Could other matters be decided at the Annual Meeting?

The Board is not aware of any matters that are expected to come before the 2026 Annual Meeting other than those referred to in this Proxy Statement (see “Other Business” below).

If you return your signed and completed proxy card or voting instruction card, or vote by telephone or on the Internet and other matters are properly presented at the Annual Meeting for consideration, the Proxy Committee appointed by the Board will have the discretion to vote for you on such matters and intends to vote the proxies in accordance with its best judgment.

Who will pay for the cost of this proxy solicitation?

ABM will pay the cost of soliciting proxies. Proxies may be solicited on our behalf by our directors, officers or employees in person or by telephone, mail, electronic transmission and/or facsimile transmission. They will not receive any additional compensation for these activities.

Who will count the votes?

Broadridge Financial Solutions, Inc. will be the proxy tabulator, and American Election Services, LLC will act as the inspector of election. Such inspector will be present at the Annual Meeting to process the votes cast by our stockholders, make a report of inspection, count the votes cast by our stockholders and certify as to the number of votes cast on each proposal.

What is “householding” and how does it affect me?
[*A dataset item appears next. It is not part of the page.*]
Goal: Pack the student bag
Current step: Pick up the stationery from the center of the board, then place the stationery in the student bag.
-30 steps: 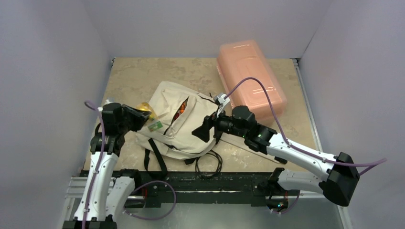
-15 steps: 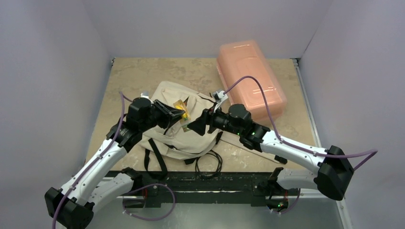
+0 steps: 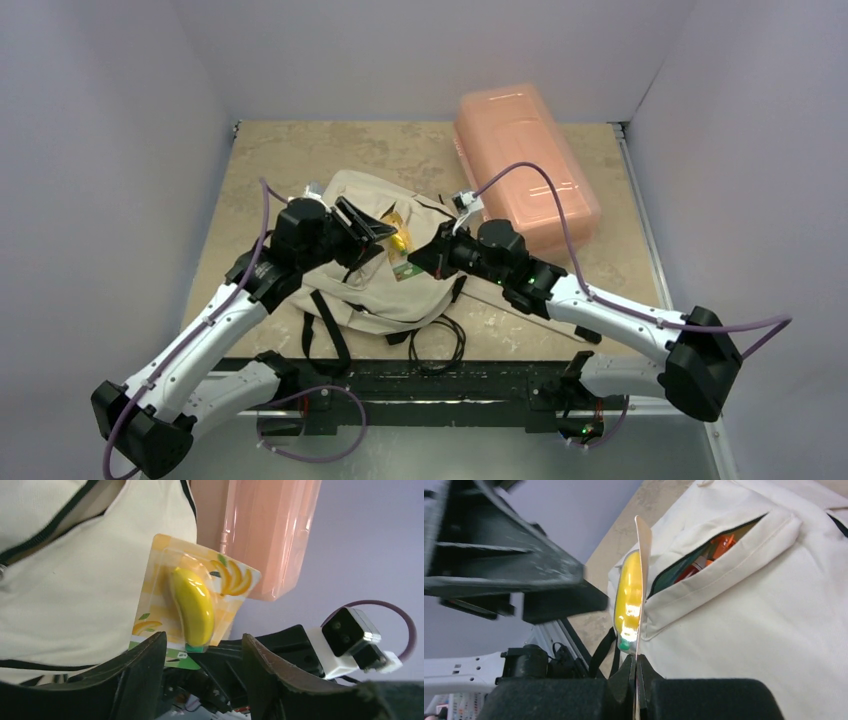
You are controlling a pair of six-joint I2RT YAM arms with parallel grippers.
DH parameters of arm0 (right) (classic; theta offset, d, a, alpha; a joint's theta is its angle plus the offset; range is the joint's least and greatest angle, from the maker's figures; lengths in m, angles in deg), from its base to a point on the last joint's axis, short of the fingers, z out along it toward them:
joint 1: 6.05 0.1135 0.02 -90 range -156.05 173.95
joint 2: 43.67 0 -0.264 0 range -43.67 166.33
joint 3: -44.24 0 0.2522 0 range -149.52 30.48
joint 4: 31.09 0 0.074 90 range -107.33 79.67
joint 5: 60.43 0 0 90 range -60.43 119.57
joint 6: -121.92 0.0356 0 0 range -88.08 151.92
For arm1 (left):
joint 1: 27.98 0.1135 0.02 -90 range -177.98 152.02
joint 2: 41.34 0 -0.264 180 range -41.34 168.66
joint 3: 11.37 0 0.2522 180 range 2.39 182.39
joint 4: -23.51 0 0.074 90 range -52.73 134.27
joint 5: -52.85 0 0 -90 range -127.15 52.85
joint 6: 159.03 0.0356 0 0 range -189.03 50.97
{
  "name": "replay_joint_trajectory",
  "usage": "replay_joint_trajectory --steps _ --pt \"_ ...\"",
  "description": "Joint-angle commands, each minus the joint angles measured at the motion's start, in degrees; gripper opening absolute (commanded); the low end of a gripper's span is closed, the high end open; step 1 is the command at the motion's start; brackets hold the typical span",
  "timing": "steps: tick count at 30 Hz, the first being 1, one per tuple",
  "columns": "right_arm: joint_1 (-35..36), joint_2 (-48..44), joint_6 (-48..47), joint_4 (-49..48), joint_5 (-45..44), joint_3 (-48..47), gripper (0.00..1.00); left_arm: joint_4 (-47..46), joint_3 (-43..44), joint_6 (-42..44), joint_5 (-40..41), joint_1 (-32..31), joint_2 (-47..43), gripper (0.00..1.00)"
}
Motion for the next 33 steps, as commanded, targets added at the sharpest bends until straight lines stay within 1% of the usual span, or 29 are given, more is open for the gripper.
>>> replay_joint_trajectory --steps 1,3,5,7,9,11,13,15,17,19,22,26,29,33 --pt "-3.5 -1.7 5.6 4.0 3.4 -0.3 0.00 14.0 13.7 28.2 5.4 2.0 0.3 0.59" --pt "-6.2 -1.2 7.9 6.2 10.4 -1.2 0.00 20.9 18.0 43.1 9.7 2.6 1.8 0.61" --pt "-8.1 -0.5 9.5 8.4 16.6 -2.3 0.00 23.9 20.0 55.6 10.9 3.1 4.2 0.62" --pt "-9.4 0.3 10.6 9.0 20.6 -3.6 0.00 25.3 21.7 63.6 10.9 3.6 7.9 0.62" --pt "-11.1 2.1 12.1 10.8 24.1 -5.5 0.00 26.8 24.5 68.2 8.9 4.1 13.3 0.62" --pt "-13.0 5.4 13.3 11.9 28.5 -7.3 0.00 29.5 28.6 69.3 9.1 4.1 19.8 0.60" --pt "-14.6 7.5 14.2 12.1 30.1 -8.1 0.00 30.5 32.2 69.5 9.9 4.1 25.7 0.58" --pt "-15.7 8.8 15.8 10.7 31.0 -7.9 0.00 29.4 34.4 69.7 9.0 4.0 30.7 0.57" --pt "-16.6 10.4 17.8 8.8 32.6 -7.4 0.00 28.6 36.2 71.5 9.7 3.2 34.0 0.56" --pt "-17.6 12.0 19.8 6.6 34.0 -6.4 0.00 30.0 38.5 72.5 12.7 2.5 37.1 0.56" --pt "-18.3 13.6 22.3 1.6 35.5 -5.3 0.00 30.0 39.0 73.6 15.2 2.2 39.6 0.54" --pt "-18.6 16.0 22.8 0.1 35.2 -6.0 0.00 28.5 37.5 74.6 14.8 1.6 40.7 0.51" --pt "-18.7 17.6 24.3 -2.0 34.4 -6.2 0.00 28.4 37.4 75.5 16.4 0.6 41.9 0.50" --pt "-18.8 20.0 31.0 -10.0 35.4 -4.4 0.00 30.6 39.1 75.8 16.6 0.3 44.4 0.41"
The SEC has adopted rules that permit companies and intermediaries, such as brokers, to satisfy delivery requirements for proxy statements with respect to two or more stockholders sharing the same address and the same last name (or the company reasonably believes that they all are members of the same family) by delivering a single set of proxy materials addressed to those stockholders. This process, which is commonly referred to as “householding,” potentially provides extra convenience for stockholders and cost savings for companies. The Company and some brokers engage in householding, delivering a single set of proxy materials to multiple stockholders sharing an address unless contrary instructions have been received from the affected stockholders. Once stockholders have received notice from their broker or the Company that proxy materials will be sent in the householding manner to the stockholder’s address, householding will continue until otherwise notified or until the stockholder revokes such consent. If, at any time, stockholders no longer wish to participate in householding and would prefer to receive separate proxy materials, they should notify their broker if their shares are held in a brokerage account, or the Company if they hold registered shares. The Company will deliver promptly upon written or oral request a separate copy of the Notice, Annual Report on Form 10-K for the fiscal year ended October 31, 2025 or Proxy Statement, as applicable, to a stockholder at a shared address to which a single copy of the documents was delivered. To request the start or end of householding, stockholders should notify their broker or the Company. Any such written notice directed to the Company should be addressed to the Investor Relations department of ABM Industries Incorporated, One Liberty Plaza, 7th Floor, New York, NY 10006, or oral notice may be given by calling the Company at (212) 297-0200:

to receive a separate copy of the Notice, Proxy Card, Annual Report, or Proxy Statement for the Annual Meeting;
to receive separate copies of proxy materials for future meetings; or
if the stockholder shares an address and wishes to request delivery of a single copy of annual reports or proxy statements, rather than receiving multiple copies.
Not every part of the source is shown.